It seemed like a fairy-tale romance. The Spanish king's youngest daughter, Infanta Cristina, went to the 1996 Summer Games in Atlanta and fell in love with a handsome Spanish aristocrat-turned-Olympian, Iñaki Urdangarin. A year later, King Juan Carlos walked his daughter down the aisle.
Through marriage, Urdangarin got a royal title — the Duke of Palma — and carried his bride over the threshold of an $8 million mansion in Barcelona.
But the fairy tale has since unraveled.
"I think if you came back home, as Iñaki must have done, and said, 'Darling, we've just bought this $8 million house in Barcelona,' you presumably would ask your husband, 'Well, can we afford it?' " said William Chislett, a British author and researcher at the Elcano Royal Institute in Madrid. "And I would assume that Infanta either didn't ask, didn't want to ask — or simply assumed that they had the money."
They apparently didn't, or, as prosecutors claim, it wasn't their money.
Urdangarin had sought to parlay his Olympic success (two bronze medals in handball) into a career running a nonprofit foundation that organized sports events and conventions. But he stands accused of embezzling $8 million through that work.
The couple's Barcelona mansion has been confiscated by Spanish authorities, in lieu of bail money for Urdangarin.
And this Saturday, the princess is scheduled to appear in court on allegations of tax fraud and money-laundering tied to her alleged involvement in her husband's business.
It's the first time a Spanish royal has ever been named a suspect in a criminal case. She and her husband face up to six years in prison if charged and convicted.
Their troubles imperil the Spanish royal family at a sensitive time — amid economic crisis, a pesky push by the northeast region of Catalonia to secede from Spain, and the 76-year-old king's ailing health.
The royals' approval ratings have hit their lowest level since democracy took hold here in the late 1970s.
"Things have changed very noticeably. The Spanish royals are not in the same position as the British monarchy yet — in that they're considered fair game in the media, for satire and criticism," said Hugh O'Donnell, a Scot who wrote a book on the Spanish royal family, the Borbóns. "But they're moving in that direction, where at last it's actually OK to criticize them if people think what they're doing isn't right."

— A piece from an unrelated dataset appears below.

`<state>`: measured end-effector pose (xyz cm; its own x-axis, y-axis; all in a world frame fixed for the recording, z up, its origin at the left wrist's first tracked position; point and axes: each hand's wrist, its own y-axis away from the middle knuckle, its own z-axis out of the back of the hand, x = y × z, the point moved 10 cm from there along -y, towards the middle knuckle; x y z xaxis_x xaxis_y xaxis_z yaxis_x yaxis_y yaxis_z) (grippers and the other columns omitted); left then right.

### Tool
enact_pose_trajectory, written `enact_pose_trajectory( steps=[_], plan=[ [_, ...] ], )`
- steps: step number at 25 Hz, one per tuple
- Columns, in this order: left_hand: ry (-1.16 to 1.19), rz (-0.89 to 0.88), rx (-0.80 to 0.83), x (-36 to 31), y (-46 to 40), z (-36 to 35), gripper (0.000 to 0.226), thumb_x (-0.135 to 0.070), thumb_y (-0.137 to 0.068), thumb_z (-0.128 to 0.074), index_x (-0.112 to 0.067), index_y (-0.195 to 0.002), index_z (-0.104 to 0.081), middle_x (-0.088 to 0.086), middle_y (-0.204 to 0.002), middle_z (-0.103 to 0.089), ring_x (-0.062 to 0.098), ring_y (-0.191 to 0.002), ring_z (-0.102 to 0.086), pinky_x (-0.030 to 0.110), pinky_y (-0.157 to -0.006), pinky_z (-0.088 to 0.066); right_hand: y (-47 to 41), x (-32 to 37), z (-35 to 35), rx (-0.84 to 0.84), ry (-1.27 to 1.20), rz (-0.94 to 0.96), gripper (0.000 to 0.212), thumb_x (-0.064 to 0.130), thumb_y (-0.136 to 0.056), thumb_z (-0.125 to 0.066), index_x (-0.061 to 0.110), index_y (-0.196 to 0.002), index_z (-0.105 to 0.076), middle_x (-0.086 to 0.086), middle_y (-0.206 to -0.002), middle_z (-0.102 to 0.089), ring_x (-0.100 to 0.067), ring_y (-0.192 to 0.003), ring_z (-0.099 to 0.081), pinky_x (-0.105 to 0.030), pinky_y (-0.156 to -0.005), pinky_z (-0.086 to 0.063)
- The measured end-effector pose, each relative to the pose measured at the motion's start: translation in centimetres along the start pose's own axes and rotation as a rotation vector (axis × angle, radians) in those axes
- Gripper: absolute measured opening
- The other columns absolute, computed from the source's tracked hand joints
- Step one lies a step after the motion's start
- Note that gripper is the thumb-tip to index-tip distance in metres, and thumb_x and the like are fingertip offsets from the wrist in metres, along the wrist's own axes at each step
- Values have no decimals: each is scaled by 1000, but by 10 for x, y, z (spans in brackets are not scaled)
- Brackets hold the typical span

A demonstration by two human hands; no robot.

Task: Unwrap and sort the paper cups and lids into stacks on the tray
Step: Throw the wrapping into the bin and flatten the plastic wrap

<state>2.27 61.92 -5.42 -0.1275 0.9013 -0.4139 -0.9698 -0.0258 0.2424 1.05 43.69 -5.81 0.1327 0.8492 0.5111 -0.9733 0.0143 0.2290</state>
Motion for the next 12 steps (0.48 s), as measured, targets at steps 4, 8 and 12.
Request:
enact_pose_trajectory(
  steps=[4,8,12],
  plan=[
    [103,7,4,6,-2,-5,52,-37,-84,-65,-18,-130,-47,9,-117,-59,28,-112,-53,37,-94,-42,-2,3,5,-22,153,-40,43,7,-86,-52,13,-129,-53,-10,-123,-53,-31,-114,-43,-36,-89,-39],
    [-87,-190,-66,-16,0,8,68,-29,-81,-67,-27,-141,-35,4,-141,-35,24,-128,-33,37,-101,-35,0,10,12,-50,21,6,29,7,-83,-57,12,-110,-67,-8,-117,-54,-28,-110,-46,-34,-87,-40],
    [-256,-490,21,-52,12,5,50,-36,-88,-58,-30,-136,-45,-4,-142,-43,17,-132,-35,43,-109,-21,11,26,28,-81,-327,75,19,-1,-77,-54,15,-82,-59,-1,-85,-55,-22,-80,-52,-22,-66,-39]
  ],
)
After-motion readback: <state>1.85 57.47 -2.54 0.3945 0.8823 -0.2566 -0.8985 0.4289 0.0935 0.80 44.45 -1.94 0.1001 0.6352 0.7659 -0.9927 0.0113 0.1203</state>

A recent comedy sketch on a popular Spanish TV show, Polónia, shows a fairy godmother — a man dressed in drag — waving a magic wand and transforming Urdangarin into a rat, and Princess Cristina into a pauper — then erasing her from royal family photos. The studio audience goes wild.
"I remember when it would have been really unthinkable to publish a cartoon in Spain that ridiculed the monarchy in any way," said O'Donnell. "But now what we're witnessing is a kind of withering away of deference."
Infanta Cristina is the only direct descendant of a Spanish king to be subpoenaed in a criminal case, in modern history. Only King Juan Carlos himself has immunity from prosecution.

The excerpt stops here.